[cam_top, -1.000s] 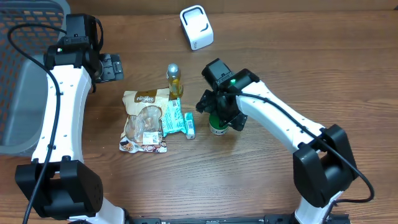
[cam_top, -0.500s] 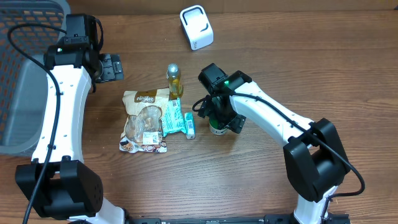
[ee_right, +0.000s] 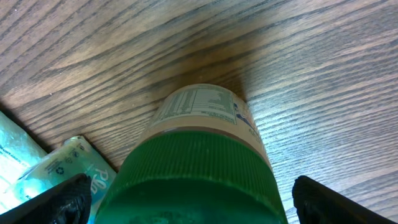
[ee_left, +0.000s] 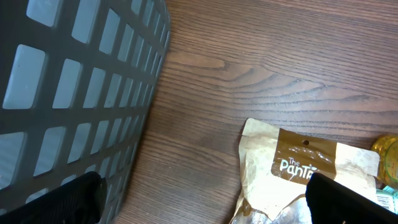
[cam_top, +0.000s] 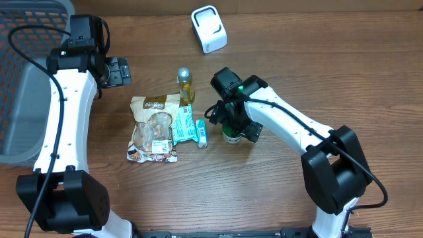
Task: Scan the item barcode
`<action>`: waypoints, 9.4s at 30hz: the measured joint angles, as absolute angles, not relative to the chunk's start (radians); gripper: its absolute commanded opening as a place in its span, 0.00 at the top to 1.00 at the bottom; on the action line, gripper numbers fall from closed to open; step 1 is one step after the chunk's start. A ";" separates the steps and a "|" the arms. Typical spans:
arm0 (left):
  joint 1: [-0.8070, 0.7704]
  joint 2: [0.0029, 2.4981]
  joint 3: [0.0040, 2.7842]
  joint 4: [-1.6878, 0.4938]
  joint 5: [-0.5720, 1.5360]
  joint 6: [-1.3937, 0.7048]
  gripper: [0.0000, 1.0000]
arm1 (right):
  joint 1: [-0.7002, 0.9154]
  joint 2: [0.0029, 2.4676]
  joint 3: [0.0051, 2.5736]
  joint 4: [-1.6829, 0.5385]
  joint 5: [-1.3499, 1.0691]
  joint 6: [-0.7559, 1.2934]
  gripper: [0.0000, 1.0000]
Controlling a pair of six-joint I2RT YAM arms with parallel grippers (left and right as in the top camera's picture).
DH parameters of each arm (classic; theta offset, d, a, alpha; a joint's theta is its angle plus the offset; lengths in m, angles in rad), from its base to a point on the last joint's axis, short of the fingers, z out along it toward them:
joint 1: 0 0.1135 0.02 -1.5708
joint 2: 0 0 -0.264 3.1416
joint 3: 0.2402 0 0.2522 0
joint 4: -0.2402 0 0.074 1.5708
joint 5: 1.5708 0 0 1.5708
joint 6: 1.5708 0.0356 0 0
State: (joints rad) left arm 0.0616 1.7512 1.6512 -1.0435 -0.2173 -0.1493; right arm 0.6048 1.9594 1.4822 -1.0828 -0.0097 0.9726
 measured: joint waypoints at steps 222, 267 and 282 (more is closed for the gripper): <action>0.062 1.751 1.651 -1.044 -0.217 -0.149 0.01 | 0.550 1.929 1.586 -1.171 0.026 0.572 0.00; 0.062 1.751 1.651 -1.044 -0.217 -0.149 0.00 | 0.622 1.959 1.563 -1.159 -0.042 0.676 0.00; 0.062 1.751 1.651 -1.044 -0.217 -0.149 0.00 | 0.622 2.029 1.561 -1.178 -0.045 0.677 0.00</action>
State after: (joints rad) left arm 0.0616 1.7512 1.6512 -1.0435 -0.2173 -0.1493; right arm 0.6216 2.0293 1.5612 -1.1778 -0.0448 0.6773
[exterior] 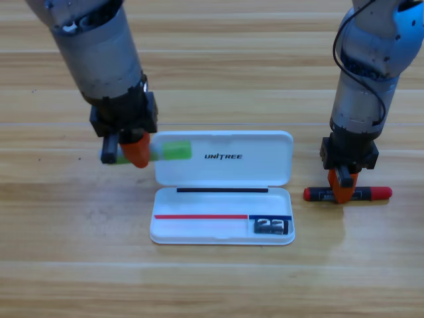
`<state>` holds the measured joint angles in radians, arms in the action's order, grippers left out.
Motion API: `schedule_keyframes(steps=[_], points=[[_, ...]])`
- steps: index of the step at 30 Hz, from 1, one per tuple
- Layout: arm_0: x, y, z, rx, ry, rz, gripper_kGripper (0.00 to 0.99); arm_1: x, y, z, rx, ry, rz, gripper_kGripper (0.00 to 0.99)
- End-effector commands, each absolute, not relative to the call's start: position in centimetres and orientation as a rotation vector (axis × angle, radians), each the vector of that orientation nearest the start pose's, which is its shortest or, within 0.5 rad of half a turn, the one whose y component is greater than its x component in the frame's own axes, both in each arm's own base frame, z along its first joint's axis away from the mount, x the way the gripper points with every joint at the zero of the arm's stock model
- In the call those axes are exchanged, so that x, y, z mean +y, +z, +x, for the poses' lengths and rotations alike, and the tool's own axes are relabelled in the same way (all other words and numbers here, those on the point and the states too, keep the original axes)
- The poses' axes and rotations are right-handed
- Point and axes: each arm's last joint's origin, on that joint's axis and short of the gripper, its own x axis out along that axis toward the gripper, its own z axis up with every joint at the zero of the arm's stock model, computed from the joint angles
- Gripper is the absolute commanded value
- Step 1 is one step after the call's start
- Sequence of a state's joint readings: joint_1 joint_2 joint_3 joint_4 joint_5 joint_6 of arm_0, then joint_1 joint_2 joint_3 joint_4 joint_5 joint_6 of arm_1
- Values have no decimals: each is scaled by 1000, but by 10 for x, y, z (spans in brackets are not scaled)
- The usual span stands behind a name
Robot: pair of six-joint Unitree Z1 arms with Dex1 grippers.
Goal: Clean up eraser and pencils
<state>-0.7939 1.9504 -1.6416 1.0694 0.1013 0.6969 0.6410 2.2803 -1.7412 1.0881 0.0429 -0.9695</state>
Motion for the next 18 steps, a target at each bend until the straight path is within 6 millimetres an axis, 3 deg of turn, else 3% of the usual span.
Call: schedule_keyframes(steps=[1, 4, 7, 12, 18], points=[[-290, 278, 260, 1071, -1058, 1244, 0, 250, 139, 350, 1394, 1324, -1184, 0], [-297, 274, 257, 1064, -1070, 1257, 0, 249, 162, 348, 1341, 1309, -1177, 0], [-304, 270, 255, 1056, -1076, 1272, 0, 245, 200, 342, 1272, 1263, -1154, 0], [-311, 265, 254, 1054, -1081, 1278, 0, 241, 267, 313, 1139, 1253, -1155, 0], [-320, 261, 251, 1048, -1093, 1287, 0, 241, 300, 282, 1085, 1283, -1185, 0]])
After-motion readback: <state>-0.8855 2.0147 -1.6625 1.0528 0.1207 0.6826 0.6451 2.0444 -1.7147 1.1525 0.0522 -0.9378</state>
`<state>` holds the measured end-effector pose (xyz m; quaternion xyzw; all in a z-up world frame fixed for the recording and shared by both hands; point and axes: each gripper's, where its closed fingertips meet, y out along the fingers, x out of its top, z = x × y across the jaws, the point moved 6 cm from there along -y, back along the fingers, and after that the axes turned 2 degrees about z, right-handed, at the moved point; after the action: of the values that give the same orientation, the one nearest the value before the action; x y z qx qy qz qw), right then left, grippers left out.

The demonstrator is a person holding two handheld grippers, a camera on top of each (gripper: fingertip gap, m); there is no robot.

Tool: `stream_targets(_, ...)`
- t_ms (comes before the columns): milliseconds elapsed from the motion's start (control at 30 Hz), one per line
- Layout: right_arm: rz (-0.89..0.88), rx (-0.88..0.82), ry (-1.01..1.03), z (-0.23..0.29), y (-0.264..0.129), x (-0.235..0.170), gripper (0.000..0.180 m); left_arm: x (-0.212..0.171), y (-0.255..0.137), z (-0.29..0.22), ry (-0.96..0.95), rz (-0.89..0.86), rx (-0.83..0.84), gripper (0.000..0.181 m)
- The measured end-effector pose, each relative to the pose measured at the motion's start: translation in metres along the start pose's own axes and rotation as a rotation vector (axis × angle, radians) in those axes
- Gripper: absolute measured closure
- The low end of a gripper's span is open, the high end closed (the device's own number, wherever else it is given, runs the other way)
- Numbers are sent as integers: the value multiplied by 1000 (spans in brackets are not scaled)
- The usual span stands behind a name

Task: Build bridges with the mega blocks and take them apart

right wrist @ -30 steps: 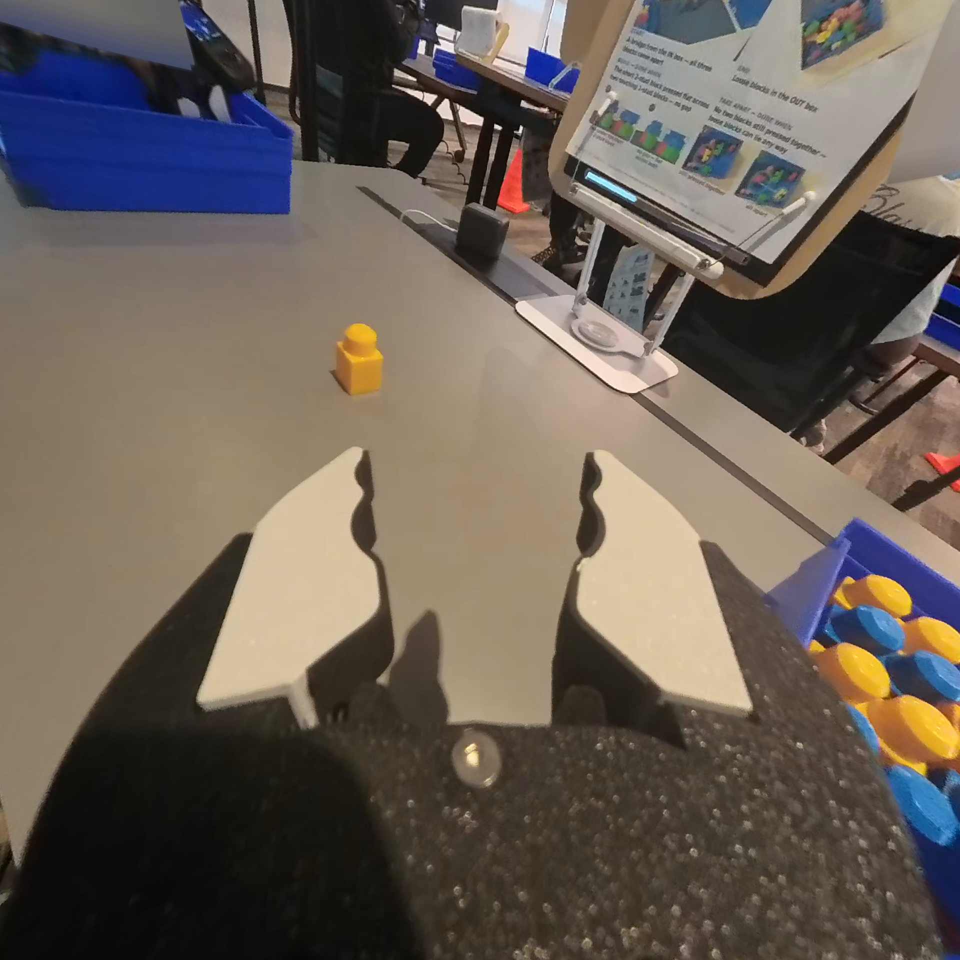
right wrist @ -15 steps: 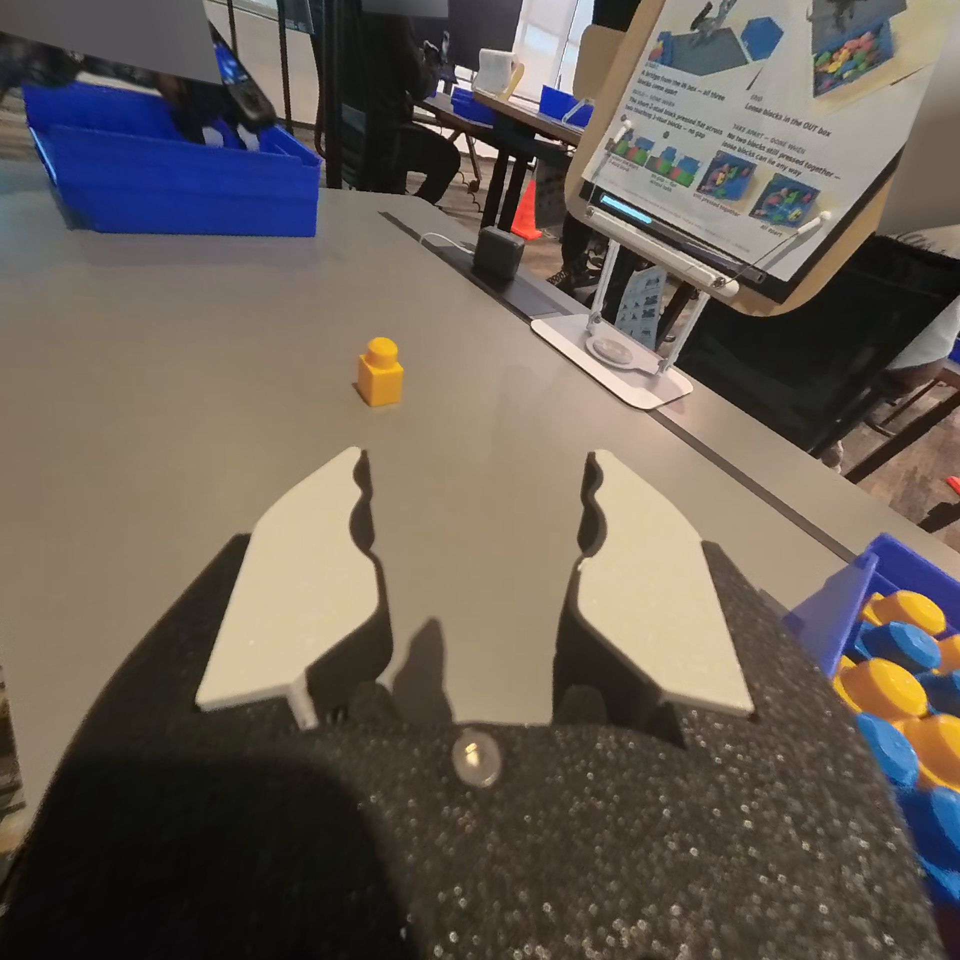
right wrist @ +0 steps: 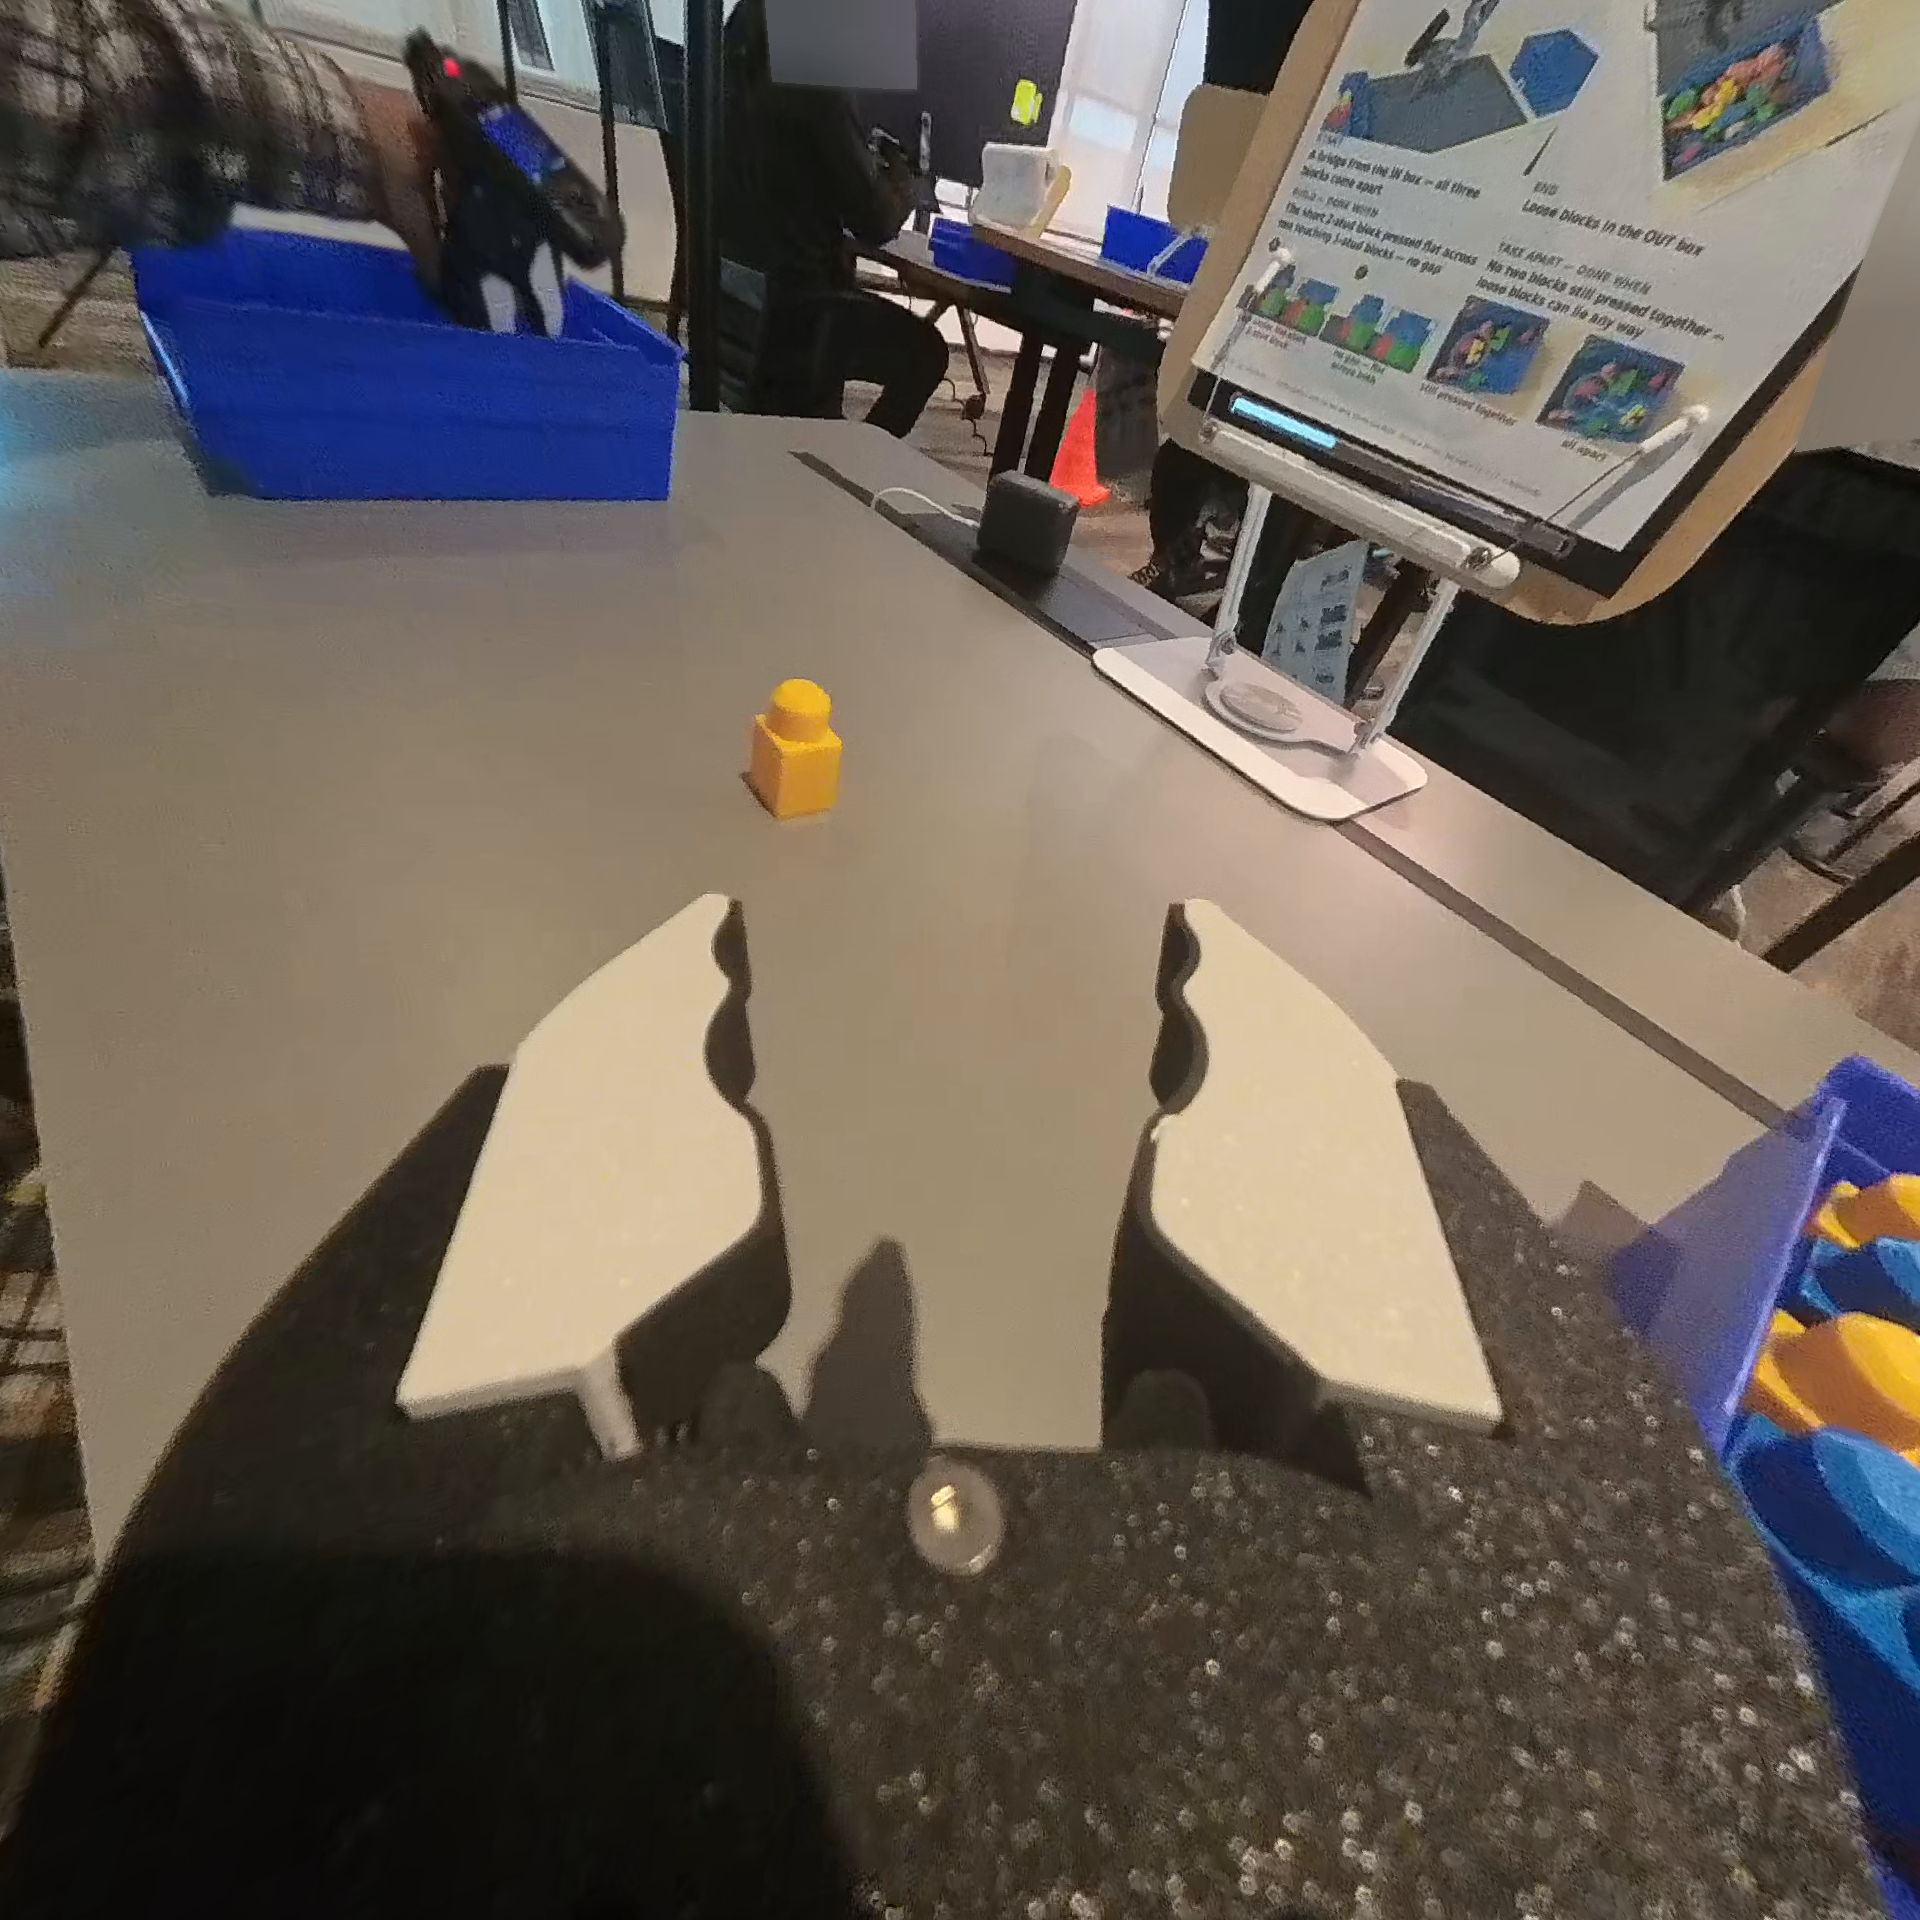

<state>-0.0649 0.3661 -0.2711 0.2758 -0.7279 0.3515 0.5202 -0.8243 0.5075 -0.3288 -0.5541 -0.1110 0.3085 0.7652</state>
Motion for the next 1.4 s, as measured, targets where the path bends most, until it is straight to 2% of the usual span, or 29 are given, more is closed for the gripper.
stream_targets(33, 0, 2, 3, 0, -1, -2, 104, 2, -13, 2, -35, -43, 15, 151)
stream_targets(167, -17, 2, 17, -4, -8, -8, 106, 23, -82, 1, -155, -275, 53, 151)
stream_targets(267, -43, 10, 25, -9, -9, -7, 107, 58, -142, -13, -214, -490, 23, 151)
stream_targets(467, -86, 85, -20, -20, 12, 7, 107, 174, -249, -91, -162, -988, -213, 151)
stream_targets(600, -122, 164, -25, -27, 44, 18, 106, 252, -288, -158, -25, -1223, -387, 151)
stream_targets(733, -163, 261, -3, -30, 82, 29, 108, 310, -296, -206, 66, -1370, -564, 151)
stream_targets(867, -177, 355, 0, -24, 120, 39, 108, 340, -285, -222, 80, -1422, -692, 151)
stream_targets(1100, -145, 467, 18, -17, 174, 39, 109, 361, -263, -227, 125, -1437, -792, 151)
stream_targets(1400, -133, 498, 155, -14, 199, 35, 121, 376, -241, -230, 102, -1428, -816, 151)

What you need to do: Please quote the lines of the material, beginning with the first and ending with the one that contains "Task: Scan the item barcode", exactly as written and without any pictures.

Task solution:
[cam_top, -1.000s] 
[cam_top, -0.500s] 
[ee_right, +0.000s] 
[ee_left, +0.000s] 
[cam_top, +0.000s] 
Task: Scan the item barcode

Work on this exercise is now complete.